Bapak : rumah yang baik itu jika,,,yang pertama, digunakan untuk sholat. Kedua, digunakan untuk mengaji. Terus ketiga diberi salam. Jadi kalo masuk rumah pake Assalamu’alaikum.. Rumah digunakan untuk sholat Artinya digunakan untuk sholat dhuha, sholat tahajud, dan sholat-sholat sunnah yang lain. Kan jangan jadikan rumahmu seperti kuburan tho. Jadi ya rumah itu harus digunakan untuk sholat. Lalu, rumah itu digunakan untuk ngaji. kenapa? Karena rumah kita akan penuh dengan cahaya jika kita gunakan untuk mengaji. Betul tidak?
***Aku manggut-manggut membetulkan sambil tersenyum.. 
Bapak : Dan yang ketiga rumah itu harus ada salamnya. Kan ucapan salam itu doa, supaya penghuninya mendapat keselamatan selalu.
***Saat itu kami sudah hampir sampai pertigaan Bendo, dekat lampu merah. Sore itu terasa sangat sejuk, hatiku sangat damai. Aku merasa beruntung bertemu dengan bapak paruh baya ini, meski dalam waktu yang singkat. Pelajaran berharga yang aku dapatkan adalah mengenai bersabar dan bersyukur.
Aku : Makasih ya pak atas semua nasihatnya.

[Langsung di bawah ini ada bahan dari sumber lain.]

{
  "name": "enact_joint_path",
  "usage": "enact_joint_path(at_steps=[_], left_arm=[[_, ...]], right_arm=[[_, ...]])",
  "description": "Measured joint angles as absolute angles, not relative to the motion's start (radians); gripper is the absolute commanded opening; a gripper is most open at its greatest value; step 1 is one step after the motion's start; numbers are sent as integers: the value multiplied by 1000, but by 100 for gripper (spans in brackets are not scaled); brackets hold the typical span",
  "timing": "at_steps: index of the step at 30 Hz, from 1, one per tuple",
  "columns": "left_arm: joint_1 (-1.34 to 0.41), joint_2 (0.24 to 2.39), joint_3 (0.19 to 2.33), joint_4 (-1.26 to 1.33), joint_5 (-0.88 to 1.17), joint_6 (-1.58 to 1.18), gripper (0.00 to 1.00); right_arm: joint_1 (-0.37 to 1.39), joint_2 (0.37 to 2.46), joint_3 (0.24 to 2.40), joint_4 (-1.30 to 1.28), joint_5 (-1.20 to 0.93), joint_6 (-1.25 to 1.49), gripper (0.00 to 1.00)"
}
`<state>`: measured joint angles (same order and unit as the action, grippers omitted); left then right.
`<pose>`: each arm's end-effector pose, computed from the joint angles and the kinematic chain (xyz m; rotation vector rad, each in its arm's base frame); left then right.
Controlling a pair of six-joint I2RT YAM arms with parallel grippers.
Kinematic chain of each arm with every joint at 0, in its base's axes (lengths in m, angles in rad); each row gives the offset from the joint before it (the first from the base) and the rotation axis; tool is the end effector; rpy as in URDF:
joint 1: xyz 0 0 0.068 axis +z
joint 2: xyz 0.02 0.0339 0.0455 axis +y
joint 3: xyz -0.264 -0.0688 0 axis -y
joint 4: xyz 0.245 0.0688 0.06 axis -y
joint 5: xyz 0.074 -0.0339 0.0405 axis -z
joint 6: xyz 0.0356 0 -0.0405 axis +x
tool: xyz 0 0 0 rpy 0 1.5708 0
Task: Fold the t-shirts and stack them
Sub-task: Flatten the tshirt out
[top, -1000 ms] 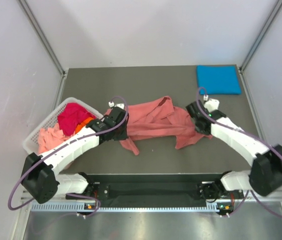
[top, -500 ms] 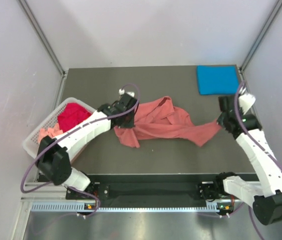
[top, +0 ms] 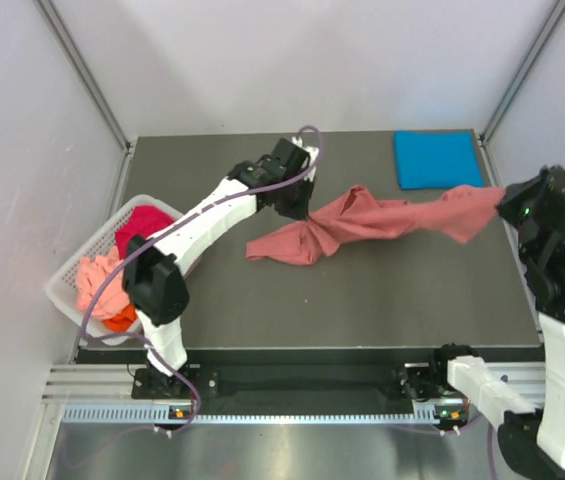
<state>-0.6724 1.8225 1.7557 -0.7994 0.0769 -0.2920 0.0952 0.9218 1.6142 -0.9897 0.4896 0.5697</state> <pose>0.3152 -0.2545 0.3293 0.5081 2.4518 -0.5122 0.1126 -0.0061 0.4955 0.7470 1.6731 0.0094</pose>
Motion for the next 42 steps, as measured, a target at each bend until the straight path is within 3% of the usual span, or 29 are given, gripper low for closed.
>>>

Bapak : Oh, iya..sama-sama. 
Aku : Bapak rumahnya dekat sini?
Bapak : Oh, enggak. Rumah saya jauh dari sini.
Aku : Oh, jadi kesini tadi naik sepeda pak?
Bapak : Iya.
Aku : Oh.. yaudah pak, saya pamit dulu. Assalamu’alaikum..
Bapak : Wa’alaikumussalam. Semoga sukses mbak..
Aku : Amien.. 
***Aku belok ke arah kanan, sedang aku tidak melihat ke arah mana bapak tadi berlalu. Aku memilih berdiri di depan sebuah showroom mobil untuk menunggu pak sri menjemputku. Yang aku herankan, kenapa aku tidak sempat menanyakan nama bapak tadi??? Dan bapak tadi juga tidak menanyakan namaku??
***Kita tidak tahu dengan siapa kita akan bertemu dan mendapatkan ilmu baru, inspirasi baru, semangat baru. Buka mata, hati, dan telinga agar kita bisa menjemput hidayah-Nya..lewat hal-hal yang tak terduga yang kita temui dalam hidup kita yang singkat ini….
***Dan jangan pernah merasa tidak butuh nasihat dan ilmu dari orang lain. Karena bisa jadi, orang yang kita temui adalah orang yang menjadi jembatan bagi kita untuk memperbaiki diri, menyempurnakan kekurangan kita, membuat kita semakin bijak.. 

Kamis, 29 September 2011. Saat senja mulai menyapa, sambil mendengar lagu Westlife berjudul Open Your Heart yang diputar di HP-nya Umil. Diketik di kamar 2, asrama PUTM Putri Yogyakarta.